In the most basic instance, you can create your own dataframe by hand, within R. You can specify the names of the columns (variable names) and pass them a list of values. So for example below, we are creating a new object called exampleDf using the data.frame() function. We have to pass each variable name to this function, followed by an equals sign and a list of the values. Each new element in the list will be the next row. Here, we create a dataframe with 3 columns: name, gender, and height, and we pass 3 observations to each one. So our first row (observation) is about someone with name bob, gender male, and height 178cm:

exampleDf <- data.frame("name" = c("bob", "bobbie", "bobette"),
                        "gender" = c("male", "male", "female"),
                        "height" = c(178, 154, 164))

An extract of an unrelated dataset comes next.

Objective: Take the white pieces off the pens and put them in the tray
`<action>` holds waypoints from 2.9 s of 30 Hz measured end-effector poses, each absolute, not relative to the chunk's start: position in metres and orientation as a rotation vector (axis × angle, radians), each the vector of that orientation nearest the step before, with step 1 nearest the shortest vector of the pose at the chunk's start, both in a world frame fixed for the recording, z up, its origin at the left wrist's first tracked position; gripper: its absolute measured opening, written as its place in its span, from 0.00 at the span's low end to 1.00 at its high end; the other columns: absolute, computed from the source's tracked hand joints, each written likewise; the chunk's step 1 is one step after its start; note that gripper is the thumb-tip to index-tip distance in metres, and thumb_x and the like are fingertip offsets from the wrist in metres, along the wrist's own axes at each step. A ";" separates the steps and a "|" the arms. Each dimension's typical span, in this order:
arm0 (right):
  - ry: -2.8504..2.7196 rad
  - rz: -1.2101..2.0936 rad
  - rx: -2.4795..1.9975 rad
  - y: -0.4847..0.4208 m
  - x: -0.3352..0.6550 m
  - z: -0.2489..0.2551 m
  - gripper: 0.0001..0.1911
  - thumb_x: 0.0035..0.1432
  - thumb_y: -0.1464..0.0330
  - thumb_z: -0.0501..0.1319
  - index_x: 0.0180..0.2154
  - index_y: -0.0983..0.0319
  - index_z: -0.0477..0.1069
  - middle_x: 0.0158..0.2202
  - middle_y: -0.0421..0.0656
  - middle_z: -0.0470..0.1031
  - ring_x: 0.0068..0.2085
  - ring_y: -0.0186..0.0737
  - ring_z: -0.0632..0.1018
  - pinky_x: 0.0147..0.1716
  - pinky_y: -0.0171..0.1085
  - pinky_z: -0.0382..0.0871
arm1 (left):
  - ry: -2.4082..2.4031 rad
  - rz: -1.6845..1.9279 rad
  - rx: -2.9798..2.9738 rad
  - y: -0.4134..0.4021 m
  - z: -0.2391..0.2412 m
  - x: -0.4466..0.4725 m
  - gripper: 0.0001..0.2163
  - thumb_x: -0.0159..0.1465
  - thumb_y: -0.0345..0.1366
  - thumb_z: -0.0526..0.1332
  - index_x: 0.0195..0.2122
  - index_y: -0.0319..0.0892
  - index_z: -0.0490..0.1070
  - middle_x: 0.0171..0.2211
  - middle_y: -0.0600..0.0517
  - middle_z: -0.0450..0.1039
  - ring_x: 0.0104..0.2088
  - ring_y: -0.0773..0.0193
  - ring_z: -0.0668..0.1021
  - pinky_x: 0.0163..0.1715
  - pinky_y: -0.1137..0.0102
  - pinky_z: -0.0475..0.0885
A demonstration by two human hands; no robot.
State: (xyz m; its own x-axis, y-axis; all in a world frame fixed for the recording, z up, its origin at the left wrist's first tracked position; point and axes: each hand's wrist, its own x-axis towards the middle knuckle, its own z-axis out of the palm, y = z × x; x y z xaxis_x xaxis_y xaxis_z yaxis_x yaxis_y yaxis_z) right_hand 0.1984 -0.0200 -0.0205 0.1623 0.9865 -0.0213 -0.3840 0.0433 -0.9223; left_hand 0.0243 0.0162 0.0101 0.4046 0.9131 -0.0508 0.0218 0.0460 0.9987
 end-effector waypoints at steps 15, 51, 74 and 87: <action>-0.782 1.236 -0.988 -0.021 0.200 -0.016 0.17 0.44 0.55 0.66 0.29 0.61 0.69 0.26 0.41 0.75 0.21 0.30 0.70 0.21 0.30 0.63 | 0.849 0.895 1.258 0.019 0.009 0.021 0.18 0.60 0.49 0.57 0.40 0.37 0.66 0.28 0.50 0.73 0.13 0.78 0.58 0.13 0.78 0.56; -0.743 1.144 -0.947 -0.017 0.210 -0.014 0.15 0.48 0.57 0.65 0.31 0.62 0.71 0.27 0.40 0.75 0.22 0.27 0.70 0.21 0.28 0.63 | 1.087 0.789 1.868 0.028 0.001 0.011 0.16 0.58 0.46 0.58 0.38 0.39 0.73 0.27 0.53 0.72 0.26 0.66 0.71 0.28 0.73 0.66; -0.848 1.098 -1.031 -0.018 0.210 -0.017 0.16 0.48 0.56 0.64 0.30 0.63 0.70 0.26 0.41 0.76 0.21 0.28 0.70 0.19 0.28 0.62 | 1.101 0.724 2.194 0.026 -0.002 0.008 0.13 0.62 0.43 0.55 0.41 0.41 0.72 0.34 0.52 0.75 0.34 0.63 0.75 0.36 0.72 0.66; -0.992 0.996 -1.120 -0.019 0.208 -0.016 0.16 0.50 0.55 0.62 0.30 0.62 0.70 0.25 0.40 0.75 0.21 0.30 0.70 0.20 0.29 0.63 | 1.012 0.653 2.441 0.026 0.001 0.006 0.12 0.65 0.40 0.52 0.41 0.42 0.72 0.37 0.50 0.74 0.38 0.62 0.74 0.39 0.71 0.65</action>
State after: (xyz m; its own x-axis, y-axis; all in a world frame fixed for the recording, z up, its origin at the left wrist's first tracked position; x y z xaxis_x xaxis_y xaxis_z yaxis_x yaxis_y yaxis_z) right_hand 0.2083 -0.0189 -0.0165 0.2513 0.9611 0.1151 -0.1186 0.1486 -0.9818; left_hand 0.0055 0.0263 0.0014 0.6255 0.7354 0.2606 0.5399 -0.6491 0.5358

You can then view the contents of this exampleDf just by printing its name:

exampleDf
     name gender height
1     bob   male    178
2  bobbie   male    154
3 bobette female    164

When you read in your data, you will be reading it into a data frame object. You will be able to call your data frame by referring to it by the name that you give it. In this case we named our dataframe exampleDf. If you want to refer to specific variables within your dataframes (so specific columns), then the syntax is: dataframe + $ + variable name. So to call the gender variable I would type:

exampleDf$gender
[1] male   male   female
Levels: female male

You can think of a dataframe as a collection of these variables. As with any data set, a dataframe can contain variables of different data types. We discuss these in the next section, about data types.

Data types

The columns of the data frame will fall into different data types, depending on what sort of data they are made up of. In this example dataframe of tweets, we see two types:

  • factors (fctr), which R uses to represent categorical variables with fixed possible values.
  • and doubles (dbl), or real numbers.

There are five other common types of variables that aren’t used in this dataset but we’ll encounter:

  • integers (int). which are whole numbers
  • logical vectors (lgl) that contain only TRUE or FALSE.
  • character vectors (chr), also known as strings.
  • date-times (dttm) which are made up of a date and a time.
  • and date, which stands for dates.

If we want to double check what data type one of our variables is, we might want to use the typeof() function, or the class() function.

typeof(exampleDf$name)
[1] "integer"

or

class(exampleDf$name)
[1] "factor"

You may notice these give you two different results. That is because they are looking at different things. But these are both important!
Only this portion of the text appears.